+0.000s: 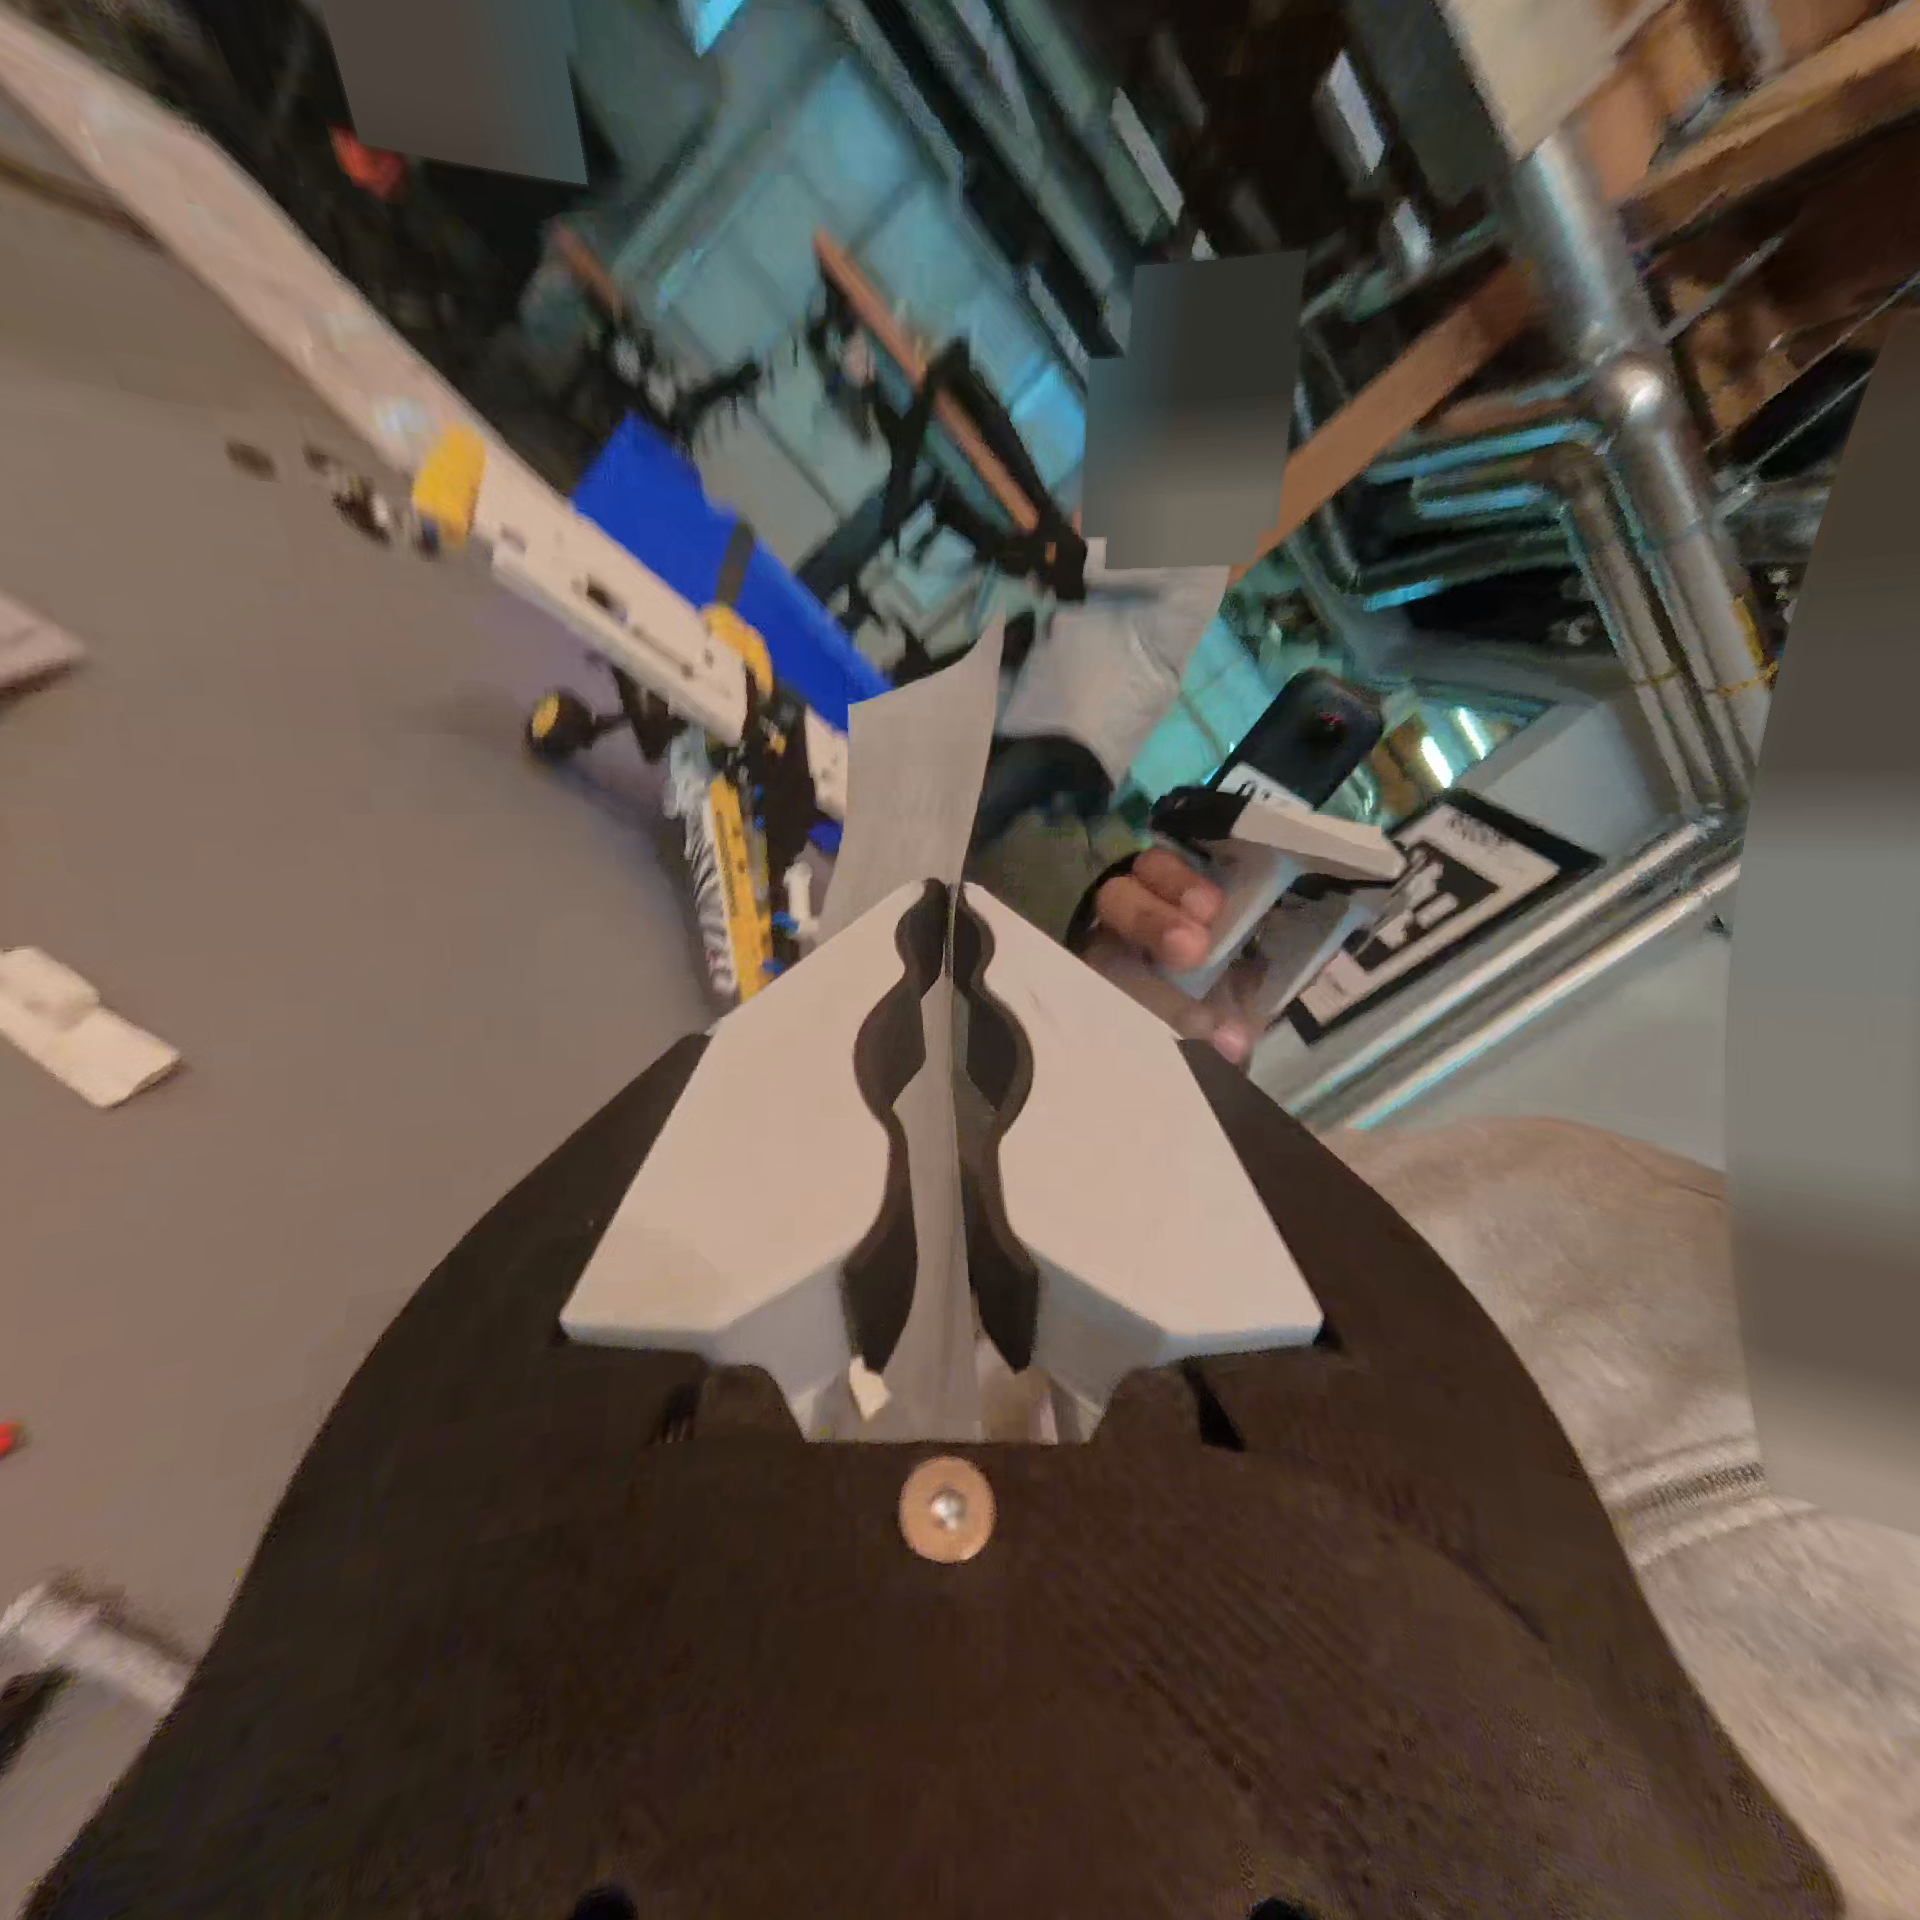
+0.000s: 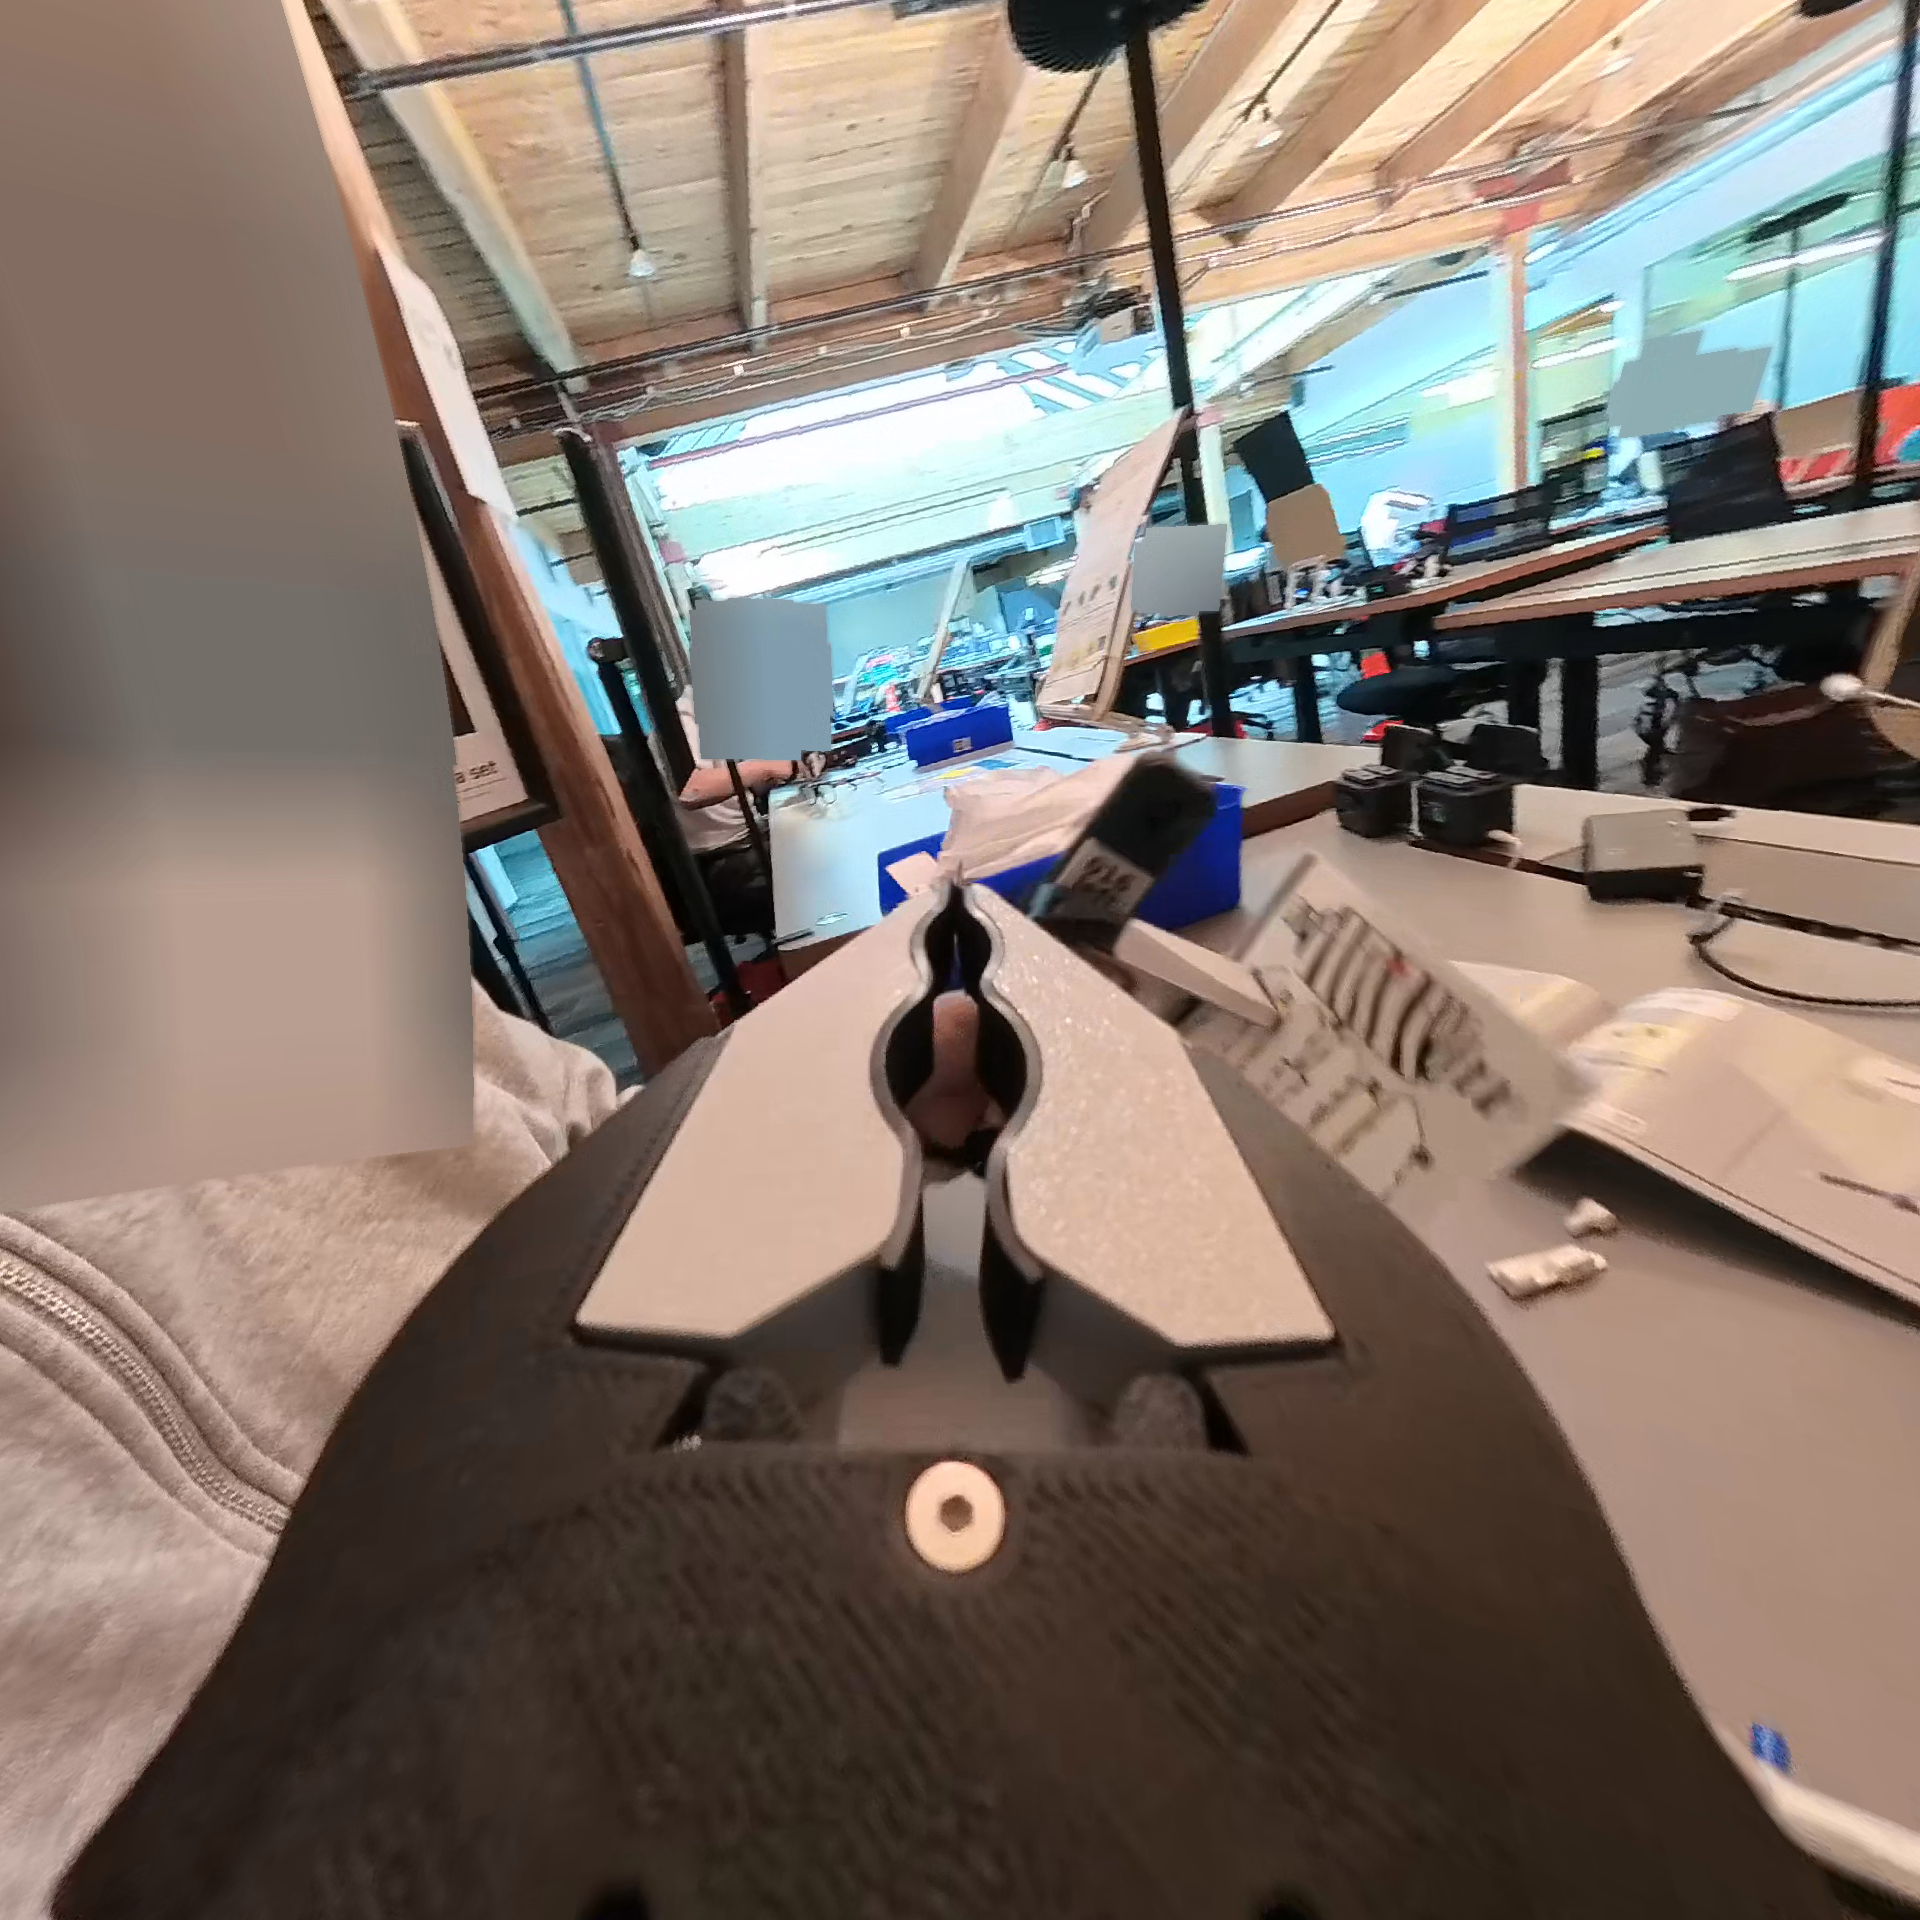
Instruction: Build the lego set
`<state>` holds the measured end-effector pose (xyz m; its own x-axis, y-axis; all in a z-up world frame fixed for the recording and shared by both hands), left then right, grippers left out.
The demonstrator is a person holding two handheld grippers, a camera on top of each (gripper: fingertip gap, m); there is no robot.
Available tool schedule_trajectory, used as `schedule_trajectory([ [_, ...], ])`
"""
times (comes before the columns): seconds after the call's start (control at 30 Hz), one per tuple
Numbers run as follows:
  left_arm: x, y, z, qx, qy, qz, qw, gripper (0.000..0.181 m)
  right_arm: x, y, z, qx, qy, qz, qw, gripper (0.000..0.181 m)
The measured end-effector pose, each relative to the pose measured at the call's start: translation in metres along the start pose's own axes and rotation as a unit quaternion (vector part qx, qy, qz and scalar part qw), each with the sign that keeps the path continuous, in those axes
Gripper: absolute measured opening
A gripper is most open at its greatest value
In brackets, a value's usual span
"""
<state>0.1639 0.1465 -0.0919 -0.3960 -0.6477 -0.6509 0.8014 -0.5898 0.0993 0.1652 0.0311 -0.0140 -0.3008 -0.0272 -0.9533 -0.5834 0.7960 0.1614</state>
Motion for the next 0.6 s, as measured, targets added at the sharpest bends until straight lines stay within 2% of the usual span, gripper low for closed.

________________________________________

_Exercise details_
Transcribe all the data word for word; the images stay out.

_Written answer_
+0.000s: 
+0.000s: 
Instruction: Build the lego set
`<state>` holds the measured end-effector pose (xyz m; its own x-axis, y-axis; all in a z-up world frame fixed for the recording and shared by both hands), left then right, grippers left out.
The demonstrator is a person holding two handheld grippers, a camera on top of each (gripper: fingertip gap, m); there is no robot.
Available tool schedule_trajectory, used as `schedule_trajectory([ [_, ...], ])`
"""
times (comes before the columns): seconds after the call's start (control at 30 Hz), one per tuple
Numbers run as follows:
  left_arm: x, y, z, qx, qy, qz, qw, gripper (0.000..0.181 m)
  right_arm: x, y, z, qx, qy, qz, qw, gripper (0.000..0.181 m)
The measured end-effector pose, each relative to the pose measured at the call's start: translation in metres along the start pose's own axes and rotation as a unit quaternion (vector part qx, qy, qz and scalar part qw), each with the sign that keeps the path continuous, in those axes
Gripper: absolute measured opening
A gripper is most open at its greatest value
In brackets, a value's usual span
"""
<state>0.1639 0.1465 -0.0919 -0.3960 -0.6477 -0.6509 0.8014 -0.5898 0.0993 0.1652 0.0311 -0.0140 -0.3008 -0.0272 -0.9533 -0.5834 0.7960 0.1614</state>
Motion for the next 0.6 s, as measured, targets added at the sharpest bends until straight lines stay within 2% of the usual span, gripper low for closed.

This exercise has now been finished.